Merge pull request RasaHQ#4800 from RasaHQ/convert_feat

dakshvar22 · web-flow · commit aae071039936 · 2019-11-22T08:25:07.000+01:00
Add new featurizer based on ConveRT model
diff --git a/CHANGELOG.rst b/CHANGELOG.rst
@@ -20,6 +20,8 @@ Added
   tracker store
 - Add command line argument ``rasa x --config CONFIG``, to specify path to the policy and
   NLU pipeline configuration of your bot (default: ``config.yml``)
+- Added a new NLU featurizer - ``ConveRTFeaturizer`` based on `ConveRT <https://github.com/PolyAI-LDN/polyai-models>`_ model released by PolyAI.
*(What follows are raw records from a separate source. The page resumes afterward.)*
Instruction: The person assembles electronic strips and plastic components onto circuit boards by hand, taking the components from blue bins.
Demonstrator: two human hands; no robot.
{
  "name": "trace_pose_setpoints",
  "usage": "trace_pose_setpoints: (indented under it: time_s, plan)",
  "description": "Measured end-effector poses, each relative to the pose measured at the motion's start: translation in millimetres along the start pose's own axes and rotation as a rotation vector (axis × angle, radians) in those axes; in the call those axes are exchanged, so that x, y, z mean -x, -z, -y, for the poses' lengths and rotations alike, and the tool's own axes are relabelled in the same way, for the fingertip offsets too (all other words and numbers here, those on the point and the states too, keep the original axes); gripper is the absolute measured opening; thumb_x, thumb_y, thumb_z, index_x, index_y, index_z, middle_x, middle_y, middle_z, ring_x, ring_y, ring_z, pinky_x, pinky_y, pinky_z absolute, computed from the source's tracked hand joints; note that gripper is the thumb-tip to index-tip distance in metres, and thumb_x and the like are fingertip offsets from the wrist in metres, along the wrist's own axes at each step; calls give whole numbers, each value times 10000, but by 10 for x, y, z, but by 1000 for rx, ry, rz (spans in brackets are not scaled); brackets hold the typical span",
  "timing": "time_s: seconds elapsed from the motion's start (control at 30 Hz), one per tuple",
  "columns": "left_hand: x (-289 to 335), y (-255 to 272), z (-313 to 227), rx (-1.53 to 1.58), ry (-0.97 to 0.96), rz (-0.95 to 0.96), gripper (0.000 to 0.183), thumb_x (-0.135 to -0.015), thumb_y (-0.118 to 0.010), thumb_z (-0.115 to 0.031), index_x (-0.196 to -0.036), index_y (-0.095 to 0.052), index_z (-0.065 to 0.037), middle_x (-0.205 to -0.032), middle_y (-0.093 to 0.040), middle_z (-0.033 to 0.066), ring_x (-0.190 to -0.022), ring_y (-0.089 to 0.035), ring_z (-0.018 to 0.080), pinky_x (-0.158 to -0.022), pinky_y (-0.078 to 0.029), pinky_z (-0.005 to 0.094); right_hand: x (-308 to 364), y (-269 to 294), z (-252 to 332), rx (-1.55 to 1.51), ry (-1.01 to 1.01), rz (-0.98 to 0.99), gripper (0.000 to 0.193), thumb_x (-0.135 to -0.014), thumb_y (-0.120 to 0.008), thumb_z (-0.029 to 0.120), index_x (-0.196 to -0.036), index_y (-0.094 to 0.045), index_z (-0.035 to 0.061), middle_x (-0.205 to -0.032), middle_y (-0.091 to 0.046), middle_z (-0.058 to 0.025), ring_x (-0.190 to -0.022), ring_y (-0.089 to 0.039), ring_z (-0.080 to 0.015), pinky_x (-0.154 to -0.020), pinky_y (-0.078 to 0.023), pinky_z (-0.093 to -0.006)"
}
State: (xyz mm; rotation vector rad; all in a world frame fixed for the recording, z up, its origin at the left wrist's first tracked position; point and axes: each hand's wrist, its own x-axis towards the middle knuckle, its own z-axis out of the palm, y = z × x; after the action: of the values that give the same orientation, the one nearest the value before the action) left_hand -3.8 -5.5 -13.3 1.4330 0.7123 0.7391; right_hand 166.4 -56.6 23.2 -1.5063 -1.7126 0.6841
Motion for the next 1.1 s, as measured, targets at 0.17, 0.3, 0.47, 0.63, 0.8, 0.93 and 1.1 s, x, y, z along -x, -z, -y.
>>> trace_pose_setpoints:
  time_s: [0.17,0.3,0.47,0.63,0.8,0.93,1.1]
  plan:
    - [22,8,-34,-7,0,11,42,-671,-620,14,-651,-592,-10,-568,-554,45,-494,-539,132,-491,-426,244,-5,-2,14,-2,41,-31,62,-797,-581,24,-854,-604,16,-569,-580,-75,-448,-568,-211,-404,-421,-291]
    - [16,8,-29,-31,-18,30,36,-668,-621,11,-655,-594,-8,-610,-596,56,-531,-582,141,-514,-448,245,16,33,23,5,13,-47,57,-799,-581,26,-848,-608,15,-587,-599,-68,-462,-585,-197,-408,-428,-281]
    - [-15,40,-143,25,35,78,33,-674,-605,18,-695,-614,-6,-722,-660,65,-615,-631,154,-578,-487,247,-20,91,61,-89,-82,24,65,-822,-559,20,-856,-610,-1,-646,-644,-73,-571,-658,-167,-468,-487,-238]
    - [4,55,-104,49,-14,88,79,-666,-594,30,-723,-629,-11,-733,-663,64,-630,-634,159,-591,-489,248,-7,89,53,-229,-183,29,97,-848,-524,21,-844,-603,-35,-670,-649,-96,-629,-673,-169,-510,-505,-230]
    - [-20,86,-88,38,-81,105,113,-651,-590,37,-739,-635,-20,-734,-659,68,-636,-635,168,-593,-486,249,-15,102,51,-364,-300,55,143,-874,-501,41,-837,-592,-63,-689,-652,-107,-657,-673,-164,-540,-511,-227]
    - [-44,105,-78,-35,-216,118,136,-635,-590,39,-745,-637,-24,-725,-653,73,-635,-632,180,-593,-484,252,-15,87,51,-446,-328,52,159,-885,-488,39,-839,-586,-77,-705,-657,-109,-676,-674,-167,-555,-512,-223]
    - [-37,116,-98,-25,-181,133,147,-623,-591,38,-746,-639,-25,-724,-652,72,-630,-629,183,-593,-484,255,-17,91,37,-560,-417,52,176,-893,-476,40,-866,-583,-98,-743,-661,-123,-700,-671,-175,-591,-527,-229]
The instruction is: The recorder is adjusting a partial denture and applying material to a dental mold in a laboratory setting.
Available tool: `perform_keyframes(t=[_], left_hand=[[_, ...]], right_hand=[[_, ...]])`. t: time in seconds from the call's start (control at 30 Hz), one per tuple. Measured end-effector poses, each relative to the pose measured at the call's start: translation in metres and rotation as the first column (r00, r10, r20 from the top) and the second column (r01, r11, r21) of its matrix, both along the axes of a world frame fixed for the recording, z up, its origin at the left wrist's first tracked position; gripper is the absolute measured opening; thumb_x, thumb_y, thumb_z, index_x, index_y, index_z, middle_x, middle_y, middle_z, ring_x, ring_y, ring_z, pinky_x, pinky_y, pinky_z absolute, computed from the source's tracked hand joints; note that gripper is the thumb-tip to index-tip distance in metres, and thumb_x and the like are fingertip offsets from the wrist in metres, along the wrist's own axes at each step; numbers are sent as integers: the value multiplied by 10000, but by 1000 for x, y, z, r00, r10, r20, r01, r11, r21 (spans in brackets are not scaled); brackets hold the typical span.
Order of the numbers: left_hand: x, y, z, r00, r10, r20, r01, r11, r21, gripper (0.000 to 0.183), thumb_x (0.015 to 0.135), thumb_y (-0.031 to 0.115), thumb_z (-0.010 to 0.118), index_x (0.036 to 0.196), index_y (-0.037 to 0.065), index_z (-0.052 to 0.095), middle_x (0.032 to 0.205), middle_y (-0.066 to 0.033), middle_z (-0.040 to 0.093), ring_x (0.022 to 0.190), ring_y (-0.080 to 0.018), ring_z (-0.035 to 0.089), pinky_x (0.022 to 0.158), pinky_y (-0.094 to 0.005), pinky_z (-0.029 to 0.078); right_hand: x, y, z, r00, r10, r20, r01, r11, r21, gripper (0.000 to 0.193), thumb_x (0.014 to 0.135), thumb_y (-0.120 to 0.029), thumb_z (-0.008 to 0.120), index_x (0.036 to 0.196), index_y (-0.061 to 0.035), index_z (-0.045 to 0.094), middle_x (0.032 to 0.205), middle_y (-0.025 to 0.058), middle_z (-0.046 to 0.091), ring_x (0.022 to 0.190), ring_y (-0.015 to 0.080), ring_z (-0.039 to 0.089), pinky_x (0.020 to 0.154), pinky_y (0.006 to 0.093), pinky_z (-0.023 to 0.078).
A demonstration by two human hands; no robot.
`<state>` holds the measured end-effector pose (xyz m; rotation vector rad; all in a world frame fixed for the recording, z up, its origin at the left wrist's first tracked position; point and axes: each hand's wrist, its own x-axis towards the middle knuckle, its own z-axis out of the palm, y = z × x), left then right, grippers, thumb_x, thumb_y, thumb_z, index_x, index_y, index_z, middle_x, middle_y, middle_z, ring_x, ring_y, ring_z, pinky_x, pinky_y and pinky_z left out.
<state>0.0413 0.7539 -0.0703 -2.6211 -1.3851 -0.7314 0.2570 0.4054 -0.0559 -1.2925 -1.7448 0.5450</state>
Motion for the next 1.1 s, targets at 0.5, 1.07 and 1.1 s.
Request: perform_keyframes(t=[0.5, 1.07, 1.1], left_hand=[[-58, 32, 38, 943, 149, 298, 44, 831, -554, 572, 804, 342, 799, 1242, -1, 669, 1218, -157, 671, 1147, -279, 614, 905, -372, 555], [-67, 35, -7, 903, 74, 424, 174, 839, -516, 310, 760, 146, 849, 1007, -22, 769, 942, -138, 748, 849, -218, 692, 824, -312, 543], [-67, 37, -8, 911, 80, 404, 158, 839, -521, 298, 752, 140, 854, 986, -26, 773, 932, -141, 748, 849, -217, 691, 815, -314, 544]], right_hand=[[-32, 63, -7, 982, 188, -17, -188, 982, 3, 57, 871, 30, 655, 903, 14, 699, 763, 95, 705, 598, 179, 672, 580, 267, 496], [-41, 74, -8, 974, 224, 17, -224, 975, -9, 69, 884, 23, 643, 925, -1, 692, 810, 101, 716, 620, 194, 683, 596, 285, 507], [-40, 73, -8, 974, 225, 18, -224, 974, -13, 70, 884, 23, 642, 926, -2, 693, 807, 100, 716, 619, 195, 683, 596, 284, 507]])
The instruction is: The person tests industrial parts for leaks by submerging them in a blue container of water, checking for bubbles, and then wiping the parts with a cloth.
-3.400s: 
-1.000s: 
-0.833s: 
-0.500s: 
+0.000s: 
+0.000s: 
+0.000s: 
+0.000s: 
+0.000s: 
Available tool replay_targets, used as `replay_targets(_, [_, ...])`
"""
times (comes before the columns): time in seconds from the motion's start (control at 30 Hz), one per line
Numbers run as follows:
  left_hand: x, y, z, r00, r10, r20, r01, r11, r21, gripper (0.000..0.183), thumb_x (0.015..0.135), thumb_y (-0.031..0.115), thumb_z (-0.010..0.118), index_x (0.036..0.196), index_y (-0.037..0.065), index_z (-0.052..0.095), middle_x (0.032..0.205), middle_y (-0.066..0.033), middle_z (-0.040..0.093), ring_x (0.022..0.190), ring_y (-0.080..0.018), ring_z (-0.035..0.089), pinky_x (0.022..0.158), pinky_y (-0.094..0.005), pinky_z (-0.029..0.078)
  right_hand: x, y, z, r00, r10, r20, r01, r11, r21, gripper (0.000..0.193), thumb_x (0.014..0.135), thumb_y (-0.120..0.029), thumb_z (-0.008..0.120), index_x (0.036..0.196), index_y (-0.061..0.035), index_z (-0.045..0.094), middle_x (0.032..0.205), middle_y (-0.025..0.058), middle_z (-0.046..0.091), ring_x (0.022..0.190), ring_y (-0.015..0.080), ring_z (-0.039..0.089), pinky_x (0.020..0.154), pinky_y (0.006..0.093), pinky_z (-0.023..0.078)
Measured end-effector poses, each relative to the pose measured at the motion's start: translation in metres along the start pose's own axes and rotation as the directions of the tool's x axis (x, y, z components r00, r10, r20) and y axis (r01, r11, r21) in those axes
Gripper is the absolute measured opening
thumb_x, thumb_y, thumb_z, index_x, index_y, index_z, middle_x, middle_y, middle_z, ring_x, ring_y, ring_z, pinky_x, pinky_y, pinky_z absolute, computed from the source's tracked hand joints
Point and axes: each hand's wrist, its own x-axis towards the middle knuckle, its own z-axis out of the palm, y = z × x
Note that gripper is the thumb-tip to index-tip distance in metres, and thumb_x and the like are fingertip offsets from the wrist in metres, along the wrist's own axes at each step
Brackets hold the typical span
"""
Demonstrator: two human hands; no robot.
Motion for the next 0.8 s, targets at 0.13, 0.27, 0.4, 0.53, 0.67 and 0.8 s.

+- Added a new preconfigured pipeline - ``pretrained_embeddings_convert``.
 
 Changed
 -------
diff --git a/alt_requirements/requirements_full.txt b/alt_requirements/requirements_full.txt
@@ -7,4 +7,7 @@
 # MITIE Requirements
 -r requirements_pretrained_embeddings_mitie.txt
 
+# ConveRT Requirements
+-r requirements_pretrained_embeddings_convert.txt
+
 jieba==0.39
diff --git a/alt_requirements/requirements_pretrained_embeddings_convert.txt b/alt_requirements/requirements_pretrained_embeddings_convert.txt
@@ -0,0 +1,5 @@
+# Minimum Install Requirements
+-r ../requirements.txt
+
+tensorflow_text==1.15.1
+tensorflow_hub==0.6.0
diff --git a/docs/nlu/choosing-a-pipeline.rst b/docs/nlu/choosing-a-pipeline.rst
@@ -19,14 +19,12 @@ it on your dataset.
 The Short Answer
 ----------------
 
-If you have less than 1000 total training examples, and there is a spaCy model for your
-language, use the ``pretrained_embeddings_spacy`` pipeline:
+If your training data is in english, a good starting point is using ``pretrained_embeddings_convert`` pipeline.
 
-.. literalinclude:: ../../sample_configs/config_pretrained_embeddings_spacy.yml
+.. literalinclude:: ../../sample_configs/config_pretrained_embeddings_convert.yml
     :language: yaml
 
-
-If you have 1000 or more labelled utterances,
+In case your training data is multi-lingual and is rich with domain specific vocabulary,
 use the ``supervised_embeddings`` pipeline:
 
 .. literalinclude:: ../../sample_configs/config_supervised_embeddings.yml
@@ -36,19 +34,39 @@ use the ``supervised_embeddings`` pipeline:
 A Longer Answer
 ---------------
 
-The two most important pipelines are ``supervised_embeddings`` and ``pretrained_embeddings_spacy``.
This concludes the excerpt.